- EXERCISE INSTRUCTIONS
Below are lines of data, and only some are wanted. Please repeat exactly those from the line that has "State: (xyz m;" through the line that has "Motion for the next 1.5".

- INFORMATION SHOWN
......

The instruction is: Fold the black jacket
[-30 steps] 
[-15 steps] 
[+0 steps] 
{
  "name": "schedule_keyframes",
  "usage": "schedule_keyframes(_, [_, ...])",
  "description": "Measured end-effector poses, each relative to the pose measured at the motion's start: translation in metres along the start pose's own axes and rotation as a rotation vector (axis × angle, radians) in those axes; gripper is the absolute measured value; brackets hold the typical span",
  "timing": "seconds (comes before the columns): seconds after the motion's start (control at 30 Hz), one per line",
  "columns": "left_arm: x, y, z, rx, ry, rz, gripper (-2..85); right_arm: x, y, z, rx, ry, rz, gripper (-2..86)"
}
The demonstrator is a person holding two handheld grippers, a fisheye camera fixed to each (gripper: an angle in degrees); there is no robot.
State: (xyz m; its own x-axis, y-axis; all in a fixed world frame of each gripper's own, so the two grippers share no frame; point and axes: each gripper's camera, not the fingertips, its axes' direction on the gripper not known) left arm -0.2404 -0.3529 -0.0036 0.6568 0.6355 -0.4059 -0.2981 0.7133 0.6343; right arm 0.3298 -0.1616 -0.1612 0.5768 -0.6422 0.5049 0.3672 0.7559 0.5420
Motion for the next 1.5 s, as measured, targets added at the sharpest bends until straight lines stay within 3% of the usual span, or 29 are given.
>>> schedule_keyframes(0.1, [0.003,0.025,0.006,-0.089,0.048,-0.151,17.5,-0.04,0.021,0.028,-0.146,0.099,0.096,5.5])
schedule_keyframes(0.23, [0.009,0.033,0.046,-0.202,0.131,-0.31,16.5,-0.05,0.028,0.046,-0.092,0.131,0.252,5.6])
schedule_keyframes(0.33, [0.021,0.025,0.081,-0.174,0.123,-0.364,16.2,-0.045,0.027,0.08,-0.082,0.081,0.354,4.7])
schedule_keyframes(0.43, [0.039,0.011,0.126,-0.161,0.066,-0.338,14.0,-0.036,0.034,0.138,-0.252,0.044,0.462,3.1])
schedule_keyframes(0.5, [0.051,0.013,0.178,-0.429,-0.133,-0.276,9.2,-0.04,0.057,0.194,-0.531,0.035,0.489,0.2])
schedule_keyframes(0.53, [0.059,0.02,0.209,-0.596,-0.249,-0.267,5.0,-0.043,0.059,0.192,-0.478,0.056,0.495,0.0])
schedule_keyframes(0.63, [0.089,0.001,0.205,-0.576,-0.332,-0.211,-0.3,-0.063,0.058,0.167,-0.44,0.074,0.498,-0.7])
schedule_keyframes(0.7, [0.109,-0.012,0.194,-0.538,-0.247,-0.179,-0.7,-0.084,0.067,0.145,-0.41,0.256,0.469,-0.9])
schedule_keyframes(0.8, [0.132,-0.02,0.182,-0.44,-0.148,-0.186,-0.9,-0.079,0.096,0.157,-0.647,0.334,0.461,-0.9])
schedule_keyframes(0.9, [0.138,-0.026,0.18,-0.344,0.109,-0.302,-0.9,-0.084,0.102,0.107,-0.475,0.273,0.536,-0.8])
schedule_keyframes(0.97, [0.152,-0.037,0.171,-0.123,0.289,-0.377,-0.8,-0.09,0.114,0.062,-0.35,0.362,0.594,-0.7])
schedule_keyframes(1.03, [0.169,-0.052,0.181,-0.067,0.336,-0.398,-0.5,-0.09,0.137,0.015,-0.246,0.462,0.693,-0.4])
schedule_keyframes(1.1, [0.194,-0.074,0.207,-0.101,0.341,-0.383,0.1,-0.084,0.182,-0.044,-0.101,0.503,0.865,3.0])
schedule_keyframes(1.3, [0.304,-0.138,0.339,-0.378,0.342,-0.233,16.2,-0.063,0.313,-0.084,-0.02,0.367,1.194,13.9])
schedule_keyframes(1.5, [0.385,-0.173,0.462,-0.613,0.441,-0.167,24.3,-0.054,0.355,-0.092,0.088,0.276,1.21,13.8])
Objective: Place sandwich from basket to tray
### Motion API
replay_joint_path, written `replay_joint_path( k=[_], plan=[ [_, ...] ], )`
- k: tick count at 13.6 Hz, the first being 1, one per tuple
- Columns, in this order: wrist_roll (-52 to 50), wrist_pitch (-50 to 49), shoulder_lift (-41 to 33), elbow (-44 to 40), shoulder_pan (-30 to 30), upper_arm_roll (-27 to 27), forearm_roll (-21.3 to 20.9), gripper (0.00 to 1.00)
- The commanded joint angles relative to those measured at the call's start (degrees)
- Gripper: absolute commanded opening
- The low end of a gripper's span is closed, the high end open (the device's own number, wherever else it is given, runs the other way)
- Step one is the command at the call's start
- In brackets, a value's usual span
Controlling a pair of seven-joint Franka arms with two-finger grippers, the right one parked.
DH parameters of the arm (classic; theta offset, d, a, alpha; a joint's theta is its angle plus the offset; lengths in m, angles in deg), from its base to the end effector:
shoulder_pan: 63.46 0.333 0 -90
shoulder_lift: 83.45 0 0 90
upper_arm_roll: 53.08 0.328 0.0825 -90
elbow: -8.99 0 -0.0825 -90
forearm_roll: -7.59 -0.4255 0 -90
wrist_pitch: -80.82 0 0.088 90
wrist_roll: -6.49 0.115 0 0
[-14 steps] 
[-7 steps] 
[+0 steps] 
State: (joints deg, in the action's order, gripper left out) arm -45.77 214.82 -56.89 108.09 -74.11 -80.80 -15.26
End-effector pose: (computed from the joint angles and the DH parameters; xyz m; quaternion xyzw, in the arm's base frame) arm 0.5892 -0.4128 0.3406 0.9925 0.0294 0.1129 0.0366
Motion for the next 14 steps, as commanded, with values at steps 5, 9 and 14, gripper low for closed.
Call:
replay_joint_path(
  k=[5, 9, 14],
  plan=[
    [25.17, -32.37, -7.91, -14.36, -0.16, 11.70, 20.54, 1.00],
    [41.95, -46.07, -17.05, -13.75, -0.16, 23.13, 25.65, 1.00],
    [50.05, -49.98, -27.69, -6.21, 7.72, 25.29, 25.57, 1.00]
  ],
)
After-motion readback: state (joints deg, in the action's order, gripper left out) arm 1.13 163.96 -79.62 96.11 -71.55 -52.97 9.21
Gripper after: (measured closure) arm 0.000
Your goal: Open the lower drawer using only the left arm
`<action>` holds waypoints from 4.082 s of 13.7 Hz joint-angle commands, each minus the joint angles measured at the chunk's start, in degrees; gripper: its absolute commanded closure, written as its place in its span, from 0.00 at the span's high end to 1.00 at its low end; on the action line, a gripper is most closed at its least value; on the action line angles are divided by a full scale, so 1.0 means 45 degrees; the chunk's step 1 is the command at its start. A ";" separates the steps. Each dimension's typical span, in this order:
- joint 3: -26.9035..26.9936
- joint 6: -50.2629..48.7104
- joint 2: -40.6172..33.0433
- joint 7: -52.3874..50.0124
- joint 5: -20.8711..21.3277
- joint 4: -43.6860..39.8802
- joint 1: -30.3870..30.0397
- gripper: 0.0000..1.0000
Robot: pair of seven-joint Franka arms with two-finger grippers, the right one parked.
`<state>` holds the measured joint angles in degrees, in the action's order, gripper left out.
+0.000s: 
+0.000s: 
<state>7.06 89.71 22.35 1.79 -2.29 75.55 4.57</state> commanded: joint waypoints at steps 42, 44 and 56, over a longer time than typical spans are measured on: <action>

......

- TASK RESULT
State: (xyz m; its own x-axis, y-axis; all in a fixed world frame of each gripper's own, so the two grippers share no frame; point and axes: each gripper's camera, not the fingertips, its axes' direction on the gripper not known) left arm -0.2404 -0.3529 -0.0036 0.6568 0.6355 -0.4059 -0.2981 0.7133 0.6343; right arm 0.3298 -0.1616 -0.1612 0.5768 -0.6422 0.5049 0.3672 0.7559 0.5420
Motion for the next 1.5 s, as measured, targets added at the sharpest bends until straight lines stay within 3% of the usual span, or 29 are given.

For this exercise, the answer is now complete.